The operator of Evans Halshaw and Stratstone saw underlying pre-tax profit rise to £3m from £1.1m, due to a combination of ‘better momentum during September, improved processes and good cost control’.

Despite rising profits, Pendragon saw a decline in total revenues by 8%, as like for like revenue dropped 3.6% and used car revenues dropped 19.6%.

Total revenue from new car sales was strong however, and this climbed 4.5%. Additionally, new car like for like sales increased by 11%.

Pendragon said overall sales volumes were lower as it focussed on rebuilding both the quantity and quality of the age-profile of the stock during the period.
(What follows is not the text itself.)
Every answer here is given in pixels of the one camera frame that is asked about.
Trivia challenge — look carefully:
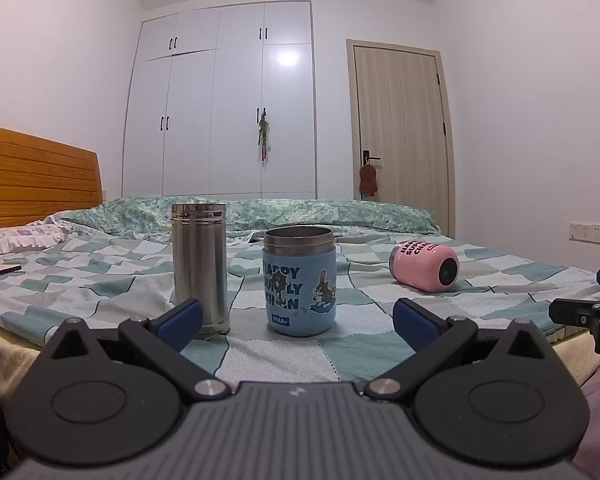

Pendragon held £458m worth of used car stock at the end of 2018, compared to £372m a year ago.

Pendragon commented “Whilst the improved performance during the period is encouraging, we continue to expect economic and market conditions to be challenging, with the ongoing uncertainty around Brexit impacting consumer confidence. The full-year underlying loss before tax remains in line with the board’s expectations,”

Berenberg added by saying that the used car sales were the ‘bane’ of the year for Pendragon, given the sizable margin compression in this sector as a result of de-stocking older and preregistered stock.

Berenberg concluded “”Most of this has now happened and the business has achieved a marked improvement in margins month by month over the quarter. Specifically, gross margins have risen from 5.9% in July to 7.3% in August to 8.4% in September. With margins now back to normal used levels, we envisage that profitability can return here. With the problem car stores now shut, the company will benefit from the cost savings associated in upcoming periods.”

Pendragon announced plans to cut 22 car stores last month as shares have been volatile. Most of these have been formally completed, showing a strategy to cut costs. However, this restructure caused 1,300 job losses.

In today’s trading statement, Pendragon said: “The Group returned to underlying profit before tax during the quarter, with performance levels improving steadily through the period. Good progress has been made with each of the planned operational improvements previously disclosed.”

They also added “The growth in sales was partially offset by lower margins from a combination of challenging economic conditions and our planned efforts to more naturally achieve manufacturer targets to minimise pre-registered vehicles.”

Shares of Pendragon PLC are trading at 12.24p per share, after the positive results shares climbed 5.52%. 22/10/19 11:34BST.